Ein zentraler Baustein dafür ist unser DECT NR+ Gateway – eine leistungsstarke Funkeinheit, die speziell für industrielle DECT NR+ Anwendungen entwickelt wurde. Mit einer einheitlichen Hardware für stationäre und mobile Kommunikationsschnittstellen schaffen wir die infrastrukturelle Grundlage, um industrielle Kommunikation drahtlos in bestehende Ethernet- und damit auch PROFINET-nahe Architekturen einzubinden.

Wo PROFINET über DECT NR+ besonders sinnvoll ist
Der Ansatz ist überall dort besonders stark, wo Kabel mechanisch nachteilig, wartungsintensiv oder konstruktiv unpraktisch sind:
- AGVs und AMRs in Intralogistik und Fertigung
- Drehende oder verfahrbare Maschinenteile
- Modulare Maschinen und flexible Fertigungszellen
- Brownfield-Retrofit mit hohem Verkabelungsaufwand
- Temporäre Produktionsaufbauten oder schnell umrüstbare Linien
- Remote-I/O-Anbindungen in schwer zugänglichen Anlagenbereichen
Gerade in diesen Szenarien geht es nicht nur um das Weglassen von Kabeln.
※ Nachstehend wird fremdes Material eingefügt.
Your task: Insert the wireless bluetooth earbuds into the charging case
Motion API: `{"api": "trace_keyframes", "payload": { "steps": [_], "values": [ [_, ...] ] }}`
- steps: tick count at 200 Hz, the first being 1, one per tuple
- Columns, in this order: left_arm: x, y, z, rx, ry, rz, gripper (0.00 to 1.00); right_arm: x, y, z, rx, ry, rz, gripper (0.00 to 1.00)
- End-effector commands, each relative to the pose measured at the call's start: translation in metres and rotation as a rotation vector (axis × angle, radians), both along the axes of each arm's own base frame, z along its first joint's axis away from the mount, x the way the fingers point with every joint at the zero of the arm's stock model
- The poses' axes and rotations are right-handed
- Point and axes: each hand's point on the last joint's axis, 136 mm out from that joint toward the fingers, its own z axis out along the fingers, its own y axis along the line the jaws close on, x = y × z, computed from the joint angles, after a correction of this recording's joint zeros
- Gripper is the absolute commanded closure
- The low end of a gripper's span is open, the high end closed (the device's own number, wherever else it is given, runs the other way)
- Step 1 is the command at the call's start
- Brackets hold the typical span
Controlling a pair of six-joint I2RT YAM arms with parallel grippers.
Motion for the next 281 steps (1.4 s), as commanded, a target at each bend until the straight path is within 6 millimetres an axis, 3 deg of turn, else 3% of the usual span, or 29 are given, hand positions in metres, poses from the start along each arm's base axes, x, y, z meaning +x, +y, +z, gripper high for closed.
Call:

Es geht darum, mehr Freiheitsgrade im Maschinen- und Anlagenbau zu schaffen, ohne die Kommunikationsqualität der Automatisierung zu opfern.
Fazit
PROFINET über DECT NR+ ist für uns kein Zukunftsversprechen, sondern eine logische Antwort auf reale Anforderungen der Industrie: mehr Beweglichkeit, mehr Modularität, weniger mechanische Komplexität und eine Kommunikation, die auch ohne Kabel planbar bleibt.
Der zentrale Vorteil liegt dabei nicht allein in der Funktechnologie, sondern in der Deterministik. Erst wenn PROFINET transparent, reproduzierbar und mobilitätsfähig übertragen werden kann, wird aus drahtloser Kommunikation eine ernstzunehmende Industriearchitektur.
Mit unserem DECT NR+ Gateway wird dieser Ansatz konkret umsetzbar: als Infrastrukturbaustein für transparente, deterministische PROFINET-Übertragung mit Seamless Handover in realen industriellen Anwendungen.